Introduction and index of this series is here.
The previous post investigated some lossless filtering of data, before passing it to a regular compression library. Our result so far is: 94.5MB of data can get filtered+compressed down to 23.0MB in one second (split/shuffle bytes, delta encode, zstd or kraken compression). It decompresses back in about 0.15 seconds (which quite a bit slower than without data filtering, but that’s something for later day).
In this post, I’ll look at one open source library that does not feel like it would immediately be suitable for compressing my data set.
meshoptimizer by Arseny Kapoulkine is a very nice library for processing, optimizing, and compressing 3D model (“mesh”) data. It can do vertex and index reordering for efficiency of various GPU caches, mesh simplification, quantization and conversion of the vertex data, has index and vertex data compression utilities, and various tools to do all that on glTF2 geometry files.
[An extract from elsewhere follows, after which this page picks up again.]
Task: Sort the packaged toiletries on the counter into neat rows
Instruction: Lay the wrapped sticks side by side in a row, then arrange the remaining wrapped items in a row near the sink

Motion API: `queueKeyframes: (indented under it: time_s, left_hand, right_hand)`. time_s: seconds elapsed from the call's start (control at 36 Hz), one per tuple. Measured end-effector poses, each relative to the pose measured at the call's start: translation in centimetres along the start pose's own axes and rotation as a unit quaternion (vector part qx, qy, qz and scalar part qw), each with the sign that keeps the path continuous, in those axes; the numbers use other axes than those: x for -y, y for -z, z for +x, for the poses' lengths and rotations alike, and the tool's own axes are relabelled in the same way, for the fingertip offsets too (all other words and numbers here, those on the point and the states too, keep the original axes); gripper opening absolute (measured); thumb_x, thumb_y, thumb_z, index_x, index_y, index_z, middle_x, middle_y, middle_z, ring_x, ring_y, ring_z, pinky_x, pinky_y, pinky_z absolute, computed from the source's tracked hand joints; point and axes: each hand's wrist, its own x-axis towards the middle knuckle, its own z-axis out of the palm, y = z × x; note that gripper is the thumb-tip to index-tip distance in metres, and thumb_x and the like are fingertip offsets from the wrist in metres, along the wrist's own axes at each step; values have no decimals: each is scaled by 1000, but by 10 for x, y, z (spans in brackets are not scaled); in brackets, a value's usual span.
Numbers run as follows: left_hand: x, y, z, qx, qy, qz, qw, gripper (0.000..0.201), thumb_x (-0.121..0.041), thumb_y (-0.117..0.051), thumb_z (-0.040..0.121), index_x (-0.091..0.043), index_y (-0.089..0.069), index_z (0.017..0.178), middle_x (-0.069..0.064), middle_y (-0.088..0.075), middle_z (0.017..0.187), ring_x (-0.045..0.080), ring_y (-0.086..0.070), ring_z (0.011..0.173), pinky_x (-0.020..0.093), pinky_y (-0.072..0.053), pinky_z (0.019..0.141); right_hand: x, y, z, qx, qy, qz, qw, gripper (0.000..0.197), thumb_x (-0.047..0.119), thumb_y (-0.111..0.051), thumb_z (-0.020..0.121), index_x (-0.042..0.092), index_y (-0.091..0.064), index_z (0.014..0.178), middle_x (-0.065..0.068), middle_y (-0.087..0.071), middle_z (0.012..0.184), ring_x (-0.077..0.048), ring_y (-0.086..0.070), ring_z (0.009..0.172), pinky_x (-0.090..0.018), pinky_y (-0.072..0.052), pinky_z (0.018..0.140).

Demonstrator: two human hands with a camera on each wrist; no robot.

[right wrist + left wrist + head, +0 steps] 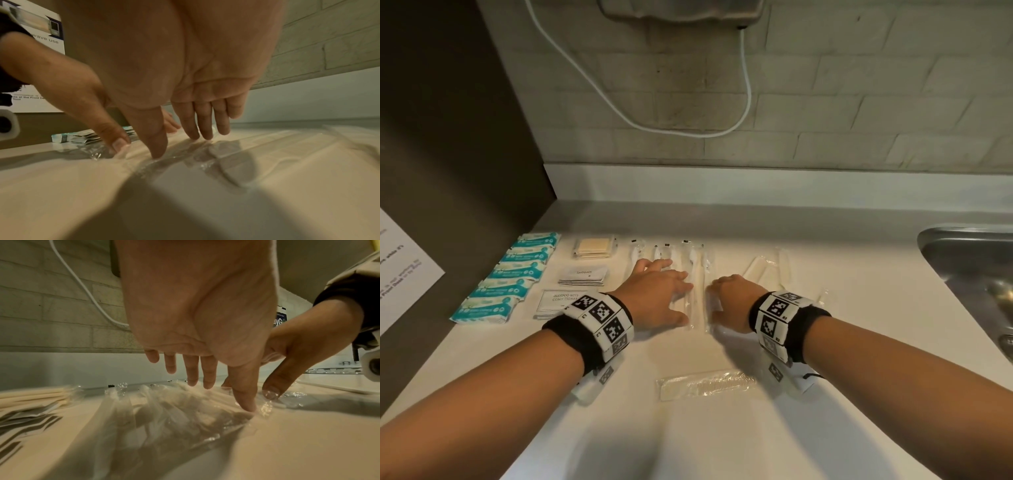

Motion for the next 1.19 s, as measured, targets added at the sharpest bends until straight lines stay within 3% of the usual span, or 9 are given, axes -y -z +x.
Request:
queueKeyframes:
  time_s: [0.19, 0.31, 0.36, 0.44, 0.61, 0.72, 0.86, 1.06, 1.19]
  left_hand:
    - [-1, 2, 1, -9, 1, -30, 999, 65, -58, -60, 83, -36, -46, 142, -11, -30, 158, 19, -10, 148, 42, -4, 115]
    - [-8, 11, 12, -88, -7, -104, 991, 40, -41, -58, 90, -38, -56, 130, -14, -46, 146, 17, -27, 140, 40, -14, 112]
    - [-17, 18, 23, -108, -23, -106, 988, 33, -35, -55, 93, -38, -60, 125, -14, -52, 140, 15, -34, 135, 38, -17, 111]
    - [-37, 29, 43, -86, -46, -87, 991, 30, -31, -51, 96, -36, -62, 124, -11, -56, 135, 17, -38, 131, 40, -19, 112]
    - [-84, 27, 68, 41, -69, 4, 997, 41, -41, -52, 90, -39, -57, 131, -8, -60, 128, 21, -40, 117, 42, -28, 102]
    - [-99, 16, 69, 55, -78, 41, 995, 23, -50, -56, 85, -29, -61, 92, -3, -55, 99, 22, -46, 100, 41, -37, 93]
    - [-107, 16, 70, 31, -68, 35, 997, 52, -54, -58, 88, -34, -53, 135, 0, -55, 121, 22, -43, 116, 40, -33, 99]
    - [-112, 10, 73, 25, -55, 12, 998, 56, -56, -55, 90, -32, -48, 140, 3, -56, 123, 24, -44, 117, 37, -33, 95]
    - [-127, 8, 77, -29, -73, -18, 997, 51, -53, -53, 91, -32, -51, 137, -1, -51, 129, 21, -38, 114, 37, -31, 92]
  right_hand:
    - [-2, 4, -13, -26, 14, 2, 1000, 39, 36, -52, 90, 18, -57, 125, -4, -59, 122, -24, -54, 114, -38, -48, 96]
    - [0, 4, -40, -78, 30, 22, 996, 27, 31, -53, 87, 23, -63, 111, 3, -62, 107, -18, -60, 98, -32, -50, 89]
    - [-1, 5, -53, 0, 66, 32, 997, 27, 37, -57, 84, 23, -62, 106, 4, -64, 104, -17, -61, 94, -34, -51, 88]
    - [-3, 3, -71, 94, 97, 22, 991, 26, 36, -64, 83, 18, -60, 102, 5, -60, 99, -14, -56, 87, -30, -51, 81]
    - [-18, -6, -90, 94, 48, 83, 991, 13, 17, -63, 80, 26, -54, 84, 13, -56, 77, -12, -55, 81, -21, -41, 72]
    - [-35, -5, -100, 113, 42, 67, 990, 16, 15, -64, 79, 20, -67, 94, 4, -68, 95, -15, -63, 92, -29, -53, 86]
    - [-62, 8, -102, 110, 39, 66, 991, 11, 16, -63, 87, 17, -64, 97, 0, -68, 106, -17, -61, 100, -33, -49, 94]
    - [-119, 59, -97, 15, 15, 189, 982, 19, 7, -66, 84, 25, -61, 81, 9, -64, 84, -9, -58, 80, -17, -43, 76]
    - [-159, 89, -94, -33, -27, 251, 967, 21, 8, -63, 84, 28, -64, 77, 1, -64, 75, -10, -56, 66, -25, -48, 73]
Notice the “vertex data compression utilities” bit? We’re going to try that one. Since the meshoptimizer compression is an official glTF extension, there’s a specification for it even (EXT_meshopt_compression).
It’s not immediately obvious that it can also be used for anything else than actual 3D model vertex data compression. But look at it:
- It is completely lossless,
- It takes “size of each vertex in bytes” and “number of vertices” as an input. But who says these need to be vertices? It’s just some data.
- It assumes that there is some correllation / smoothness between neighboring vertices; that’s how it gets compression after all. We don’t have “vertices”, but our “data items” from water or snow simulation are nicely laid out in memory one after another, and their values do vary fairly smoothly.
In our case, water, snow simulation and
float4 data files are all going to be “yeah, we are totally 16-byte vertices”, and the
data file is going to be “I’m full of 12-byte vertices, really”. And then we just use
meshopt_decodeVertexBuffer functions from the library.
The chart here shows our three regular compressors (zstd, lz4, kraken; dashed lines), as well as the same compressors with best filtering from previous post (solid lines). meshoptimizer is the large blue point, since it has no “compression levels” to speak of.
This is actually pretty impressive!
- Really fast to compress (0.2 seconds), and really fast to decompress (3.5GB/s, almost at lz4 speeds).
- For a “compress in under a second” task, it beats zstd on ratio, and achieves the same ratio as Oodle Kraken. 😮 We have a 29.5MB file.
- It does not quite achieve the compression ratio of regular compressors with filtering applied. But hey, we are mis-using “mesh” optimizer library for data that is almost certainly not meshes :)
Oh but hey, meshoptimizer readme says:
The result of the encoding is generally significantly smaller than initial data, and remains compressible with general purpose compressors
- For compression under one second, this now achieves 24.4MB file size. Nice!
- Kraken and zstd are almost the same performance and ratio here.
- Still not as small as filtering + regular compression (which gets down to 23.0MB), but pretty close.
- Decompression is still very fast; 3x faster than with filtering + regular decompression. Nice!
I have also tried various filtering approaches before doing mesh optimizer compression (split floats, split bytes, delta, xor, rotate floats left by one bit, etc.). And these do not actually help; often making compression ratio worse. This makes sense; mesh optimizer vertex compression codec has a lot of similarities to a data filter itself, so additional filtering just gets in the way and “confuses” it. Or that’s my impression.
Conclusion and what’s next
My takeaway is that if you have structured data that is mostly floating point and inherently has some similarities / smoothness across it, then you should take a look at using meshoptimizer vertex compression codec. Even if your data is not meshes at all!
It makes the data smaller by itself, but you can also pass that down into any other regular data compression library for further compression.
Next up, I’ll look into several libraries specifically targeted at floating point data compression, that are mostly coming from the scientific community. And then after that, maybe at lossy compression.